Lines from the one containing "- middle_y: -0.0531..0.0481" through the end of the material are to be retyped exactly; do not copy pictures.

--- Source data Enclosed Below ---

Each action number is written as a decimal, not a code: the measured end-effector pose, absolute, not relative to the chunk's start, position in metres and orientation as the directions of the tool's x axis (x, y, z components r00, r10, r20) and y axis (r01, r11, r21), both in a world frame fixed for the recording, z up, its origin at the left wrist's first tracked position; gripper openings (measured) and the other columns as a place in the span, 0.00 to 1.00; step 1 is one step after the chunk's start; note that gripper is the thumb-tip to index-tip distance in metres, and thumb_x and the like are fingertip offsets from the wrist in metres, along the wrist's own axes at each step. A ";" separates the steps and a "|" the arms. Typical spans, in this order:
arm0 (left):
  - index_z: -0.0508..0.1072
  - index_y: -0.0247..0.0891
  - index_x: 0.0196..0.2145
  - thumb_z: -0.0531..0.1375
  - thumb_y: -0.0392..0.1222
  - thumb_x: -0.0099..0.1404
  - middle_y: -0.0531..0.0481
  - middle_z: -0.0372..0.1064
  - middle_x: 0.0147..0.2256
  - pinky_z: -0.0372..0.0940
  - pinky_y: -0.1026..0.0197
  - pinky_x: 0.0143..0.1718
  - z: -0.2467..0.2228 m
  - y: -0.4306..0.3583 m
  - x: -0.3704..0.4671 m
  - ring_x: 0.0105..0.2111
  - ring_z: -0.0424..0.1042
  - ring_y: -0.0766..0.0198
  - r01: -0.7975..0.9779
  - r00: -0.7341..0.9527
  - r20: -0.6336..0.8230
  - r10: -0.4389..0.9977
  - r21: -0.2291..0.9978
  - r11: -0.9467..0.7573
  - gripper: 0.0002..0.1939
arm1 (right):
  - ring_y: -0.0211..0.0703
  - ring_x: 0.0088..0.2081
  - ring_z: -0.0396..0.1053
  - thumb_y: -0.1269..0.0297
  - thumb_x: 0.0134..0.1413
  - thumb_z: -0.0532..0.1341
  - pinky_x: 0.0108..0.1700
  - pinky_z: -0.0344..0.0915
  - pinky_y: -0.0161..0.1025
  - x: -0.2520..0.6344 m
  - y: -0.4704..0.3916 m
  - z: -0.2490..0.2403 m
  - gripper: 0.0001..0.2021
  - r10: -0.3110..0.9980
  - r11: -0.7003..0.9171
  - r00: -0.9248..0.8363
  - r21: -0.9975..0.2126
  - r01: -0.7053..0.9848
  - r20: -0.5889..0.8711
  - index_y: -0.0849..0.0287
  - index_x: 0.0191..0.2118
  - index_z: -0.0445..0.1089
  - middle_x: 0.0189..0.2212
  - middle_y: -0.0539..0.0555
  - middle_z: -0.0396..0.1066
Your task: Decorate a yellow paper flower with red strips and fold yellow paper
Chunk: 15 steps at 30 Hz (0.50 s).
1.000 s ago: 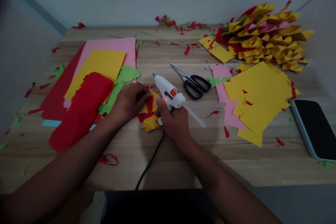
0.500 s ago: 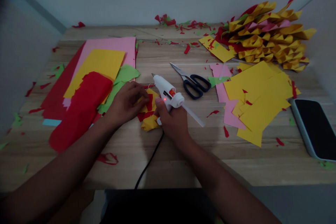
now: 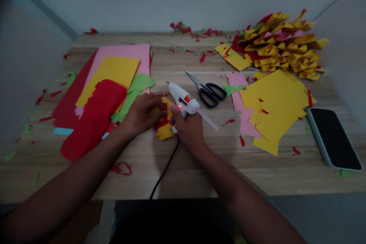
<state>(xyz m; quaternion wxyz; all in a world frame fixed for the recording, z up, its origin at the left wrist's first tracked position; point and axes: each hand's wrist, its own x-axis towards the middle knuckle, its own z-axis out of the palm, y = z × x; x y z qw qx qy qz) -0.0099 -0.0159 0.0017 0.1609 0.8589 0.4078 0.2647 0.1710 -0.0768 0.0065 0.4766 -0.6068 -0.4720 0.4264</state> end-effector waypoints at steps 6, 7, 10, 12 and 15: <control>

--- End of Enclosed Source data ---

:: Result of this task ::
  - middle_y: -0.0531..0.0481
  - middle_z: -0.0372..0.1064
  - middle_x: 0.0147..0.2256
  - pinky_z: -0.0372..0.0940
  - pinky_y: -0.1026..0.0197
  - pinky_x: 0.0143..0.1718
  - z: -0.2467..0.2228 m
  - y: -0.4306..0.3583 m
  - x: -0.3704..0.4671 m
  - ring_x: 0.0105..0.2111
  - ring_z: -0.0424..0.1042
  - ring_y: -0.0766..0.0198
  - r01: -0.7975..0.9779
  - r00: -0.7341..0.9527
  - r20: -0.6336..0.8230
  - r10: -0.4389..0.9977
  - r21: -0.2291..0.9978
  - r11: -0.9467..0.7573
  - gripper: 0.0002..0.1939
arm1 (right):
  - ring_y: -0.0211..0.0703
  - ring_x: 0.0088..0.2081
  - ring_z: -0.0396..0.1053
  - thumb_y: -0.1269..0.0297
  - thumb_x: 0.0134..0.1413
  - thumb_z: -0.0532..0.1341
  - pinky_x: 0.0108..0.1700
  - pinky_z: -0.0344..0.0915
  - pinky_y: -0.0161..0.1025
  - x: -0.2520..0.6344 m
  - y: -0.4704..0.3916 m
  - z: -0.2490..0.2403 m
  - gripper: 0.0001..0.2021
  - r10: -0.3110..0.9980
  - r11: -0.7003..0.9171
  - r00: -0.9248..0.8363
  - r21: -0.9975..0.2126
  - r01: -0.7053..0.9848
  - r20: -0.5889..0.8711
  - index_y: -0.0849..0.0287
  - index_x: 0.0191..0.2118
  - index_z: -0.0445..0.1089
  - middle_x: 0.0189..0.2212
  - middle_y: -0.0539..0.0555
  - middle_z: -0.0396..0.1066
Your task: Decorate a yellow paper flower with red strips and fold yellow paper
Chunk: 15 steps at 30 Hz (0.50 s).
1.000 s ago: 
0.500 s ago: 
now: 
<state>(xyz m; quaternion wxyz; all in a world frame fixed for the recording, z up, its origin at the left wrist's first tracked position; point and axes: each hand's wrist, its own x-axis towards the middle knuckle, its own z-axis out of the palm, y = z × x; x y z qw qx qy qz) -0.0099 -0.0159 0.0017 0.1609 0.8589 0.4078 0.2647 0.1710 -0.0768 0.0065 0.4766 -0.6068 -0.4720 0.4264</state> end-effector waypoints at steps 6, 7, 10, 12 and 15: <control>

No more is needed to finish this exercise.